Uses # as padding character.

## 12 o'clock

6
;
]
9
#
3
;
;
1
2


Try it online!

### How it works.

• 6 is pushed on the stack, ; discards it.

• ] wraps the stack in an array (does not affect output).

• 9 and 3 are pushed on the stack, ; and ; discard them.

• Finally, 1 and 2 are pushed on the stack, and implicitly printed without separation.

## 3 o'clock

6
;
]
9
#
3
;
;
1
21;;3#9];6


Try it online!

### How it works

• 6 is pushed on the stack, ; discards it.

• ] wraps the stack in an array (does not affect output).

• 9 and 3 are pushed on the stack, ; and ; discard them.

• 1 and 21 are pushed on the stack, ;; discards them.

• 3 is pushed on the stack.

• # begins a comment until the end of the line.

## 6 o'clock

6
;
]
9
#
3
;
;
1
2
1
;
;
3
#
9
]
;
6


Try it online!

### How it works

• 6 is pushed on the stack, ; discards it.

• ] wraps the stack in an array (does not affect output).

• 9 and 3 are pushed on the stack, ; and ; discard them.

• 1, 2 and 1 are pushed on the stack.

• ; and ; discard the last 1 and 2.

• 3 and 9 are pushed on the stack.

• ] and ; wrap the stack in an array and discard it, clearing the stack.

• 6 is pushed on the stack.

## 9 o'clock

#########6
#########;
#########]
#########9
##########
#########3
#########;
#########;
#########1
6;]9#3;;12


Try it online!

### How it works

• All lines but the last are comments.

• 6 is pushed on the stack, ; discards it.

• ] wraps the stack in an array (does not affect output).

• 9 is pushed on the stack.

• # begins a comment until the end of the line.

## ><>, 20 bytes

X   n-+g+aa0g+9a2c!v


There's unprintables in there, namely:

• After the X is \x06\t
• After the c is \x03

The same part of source code is run each time, using g on two parts of the source code to determine what to subtract from 12.

v                         Make IP move downwards
!\x03                    Jump over the \x03
c                   Push 12
2a9+g              Get the char at position (2, 19), i.e. the \t for
3 o'clock, the \x03 for 9 o'clock, 0 otherwise
0aa+g         Get the char at position (0, 20), i.e. first char on
the line after the X, \x06 for 6 o'clock
-       Subtract from the 12
n      Output as number
\t    Unrecognised instruction - errors out


12 o'clock | 3 o'clock | 6 o'clock | 9 o'clock (looks misaligned due to the tab)

• "12 votes 0 answers?
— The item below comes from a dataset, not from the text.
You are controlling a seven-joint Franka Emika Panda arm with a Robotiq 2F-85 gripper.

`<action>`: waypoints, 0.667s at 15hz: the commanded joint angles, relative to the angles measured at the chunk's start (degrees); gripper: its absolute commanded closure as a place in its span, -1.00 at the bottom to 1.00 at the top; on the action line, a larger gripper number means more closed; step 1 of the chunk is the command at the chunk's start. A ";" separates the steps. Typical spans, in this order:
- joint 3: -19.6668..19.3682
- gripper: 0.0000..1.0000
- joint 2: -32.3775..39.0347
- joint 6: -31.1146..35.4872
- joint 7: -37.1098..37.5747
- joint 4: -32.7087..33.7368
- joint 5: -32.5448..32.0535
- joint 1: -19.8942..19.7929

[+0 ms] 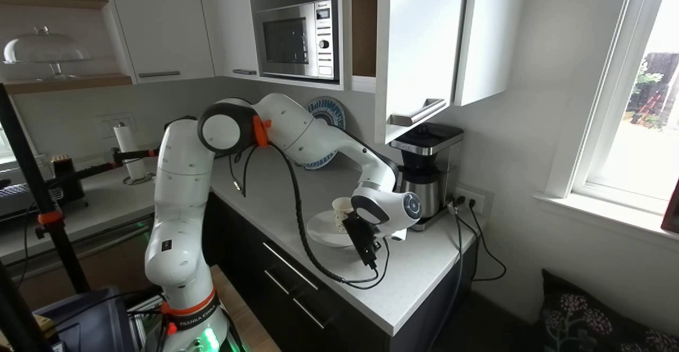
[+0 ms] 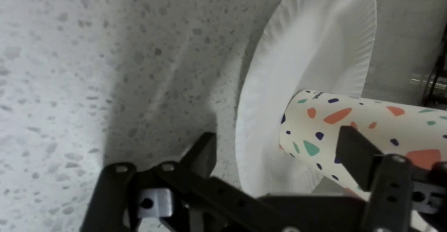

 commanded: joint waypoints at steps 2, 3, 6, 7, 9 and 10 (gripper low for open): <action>0.51 -0.20 2.59 0.20 -0.55 0.83 -3.33 -0.85; 0.55 -0.22 2.65 0.31 -0.47 0.92 -3.77 -0.92; 0.66 -0.69 2.54 0.72 -0.21 0.87 -4.52 -0.89; 0.75 -0.77 2.45 0.61 -0.09 0.79 -4.54 -0.80; 1.02 -0.98 1.87 0.84 0.90 0.25 -4.80 -0.30; 1.21 -1.00 1.50 1.12 1.40 -0.11 -5.11 0.05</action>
Wait until Sp proves it's trivial please." –Helka, in chat – Alex A. Apr 26 '16 at 4:41

## ROOP, 54 bytes

OW    3#H V  1#1  H#6  WO#H V>V1#OW V>V9#OW   2#OW   1


Uses < as padding character.

## 12 o'clock

The 1 and the 2 that are near the top fall for 3 cycles. When they reach the W operator, the operator places the number in O, which represents the output.

The 1 in this part

1

V

H


fell for 2 cycles, the V operator moves it below and at the next cycle activates the H operator that ends the program.

## 3 o'clock

O are also objects that move and fall. Since the code now has a line with more than one character, all other lines are filled with empty spaces. All O moves to the right and fall, causing the W operators to have no place to send the 1 and 2.

The only O that does not move is the one that is trapped in the center. The 3 above falls for 4 cycles to the W.

Then the numbers that fall are filling the 4 spaces between the W and3. When it is filled, another number can pass over all of them and reach the H operator that ends the program.

## 6 o'clock

1

H
#
6

W
O


Very similar to the 12, the 6 falls to the W and the 1 to the H. This occurs in 2 cycles, ending the program before the 12 case occurs.

## 9 o'clock

<9
<V
<>
<V
<
<W
<O
<#
<1
<V
<>
<V
<
<H


(I show a single column of < because the others do nothing).

The V picks up the 9 and moves it to the pipe below, which deflects the object to the left. The pipe < moves the object down and the next one to the right. The V operator put the 9 in the space below and then it is sent to the output.

The 1 makes equal movements and reaches the H, which ends the program. As the pipes move objects in the same cycle, all this takes a single cycle.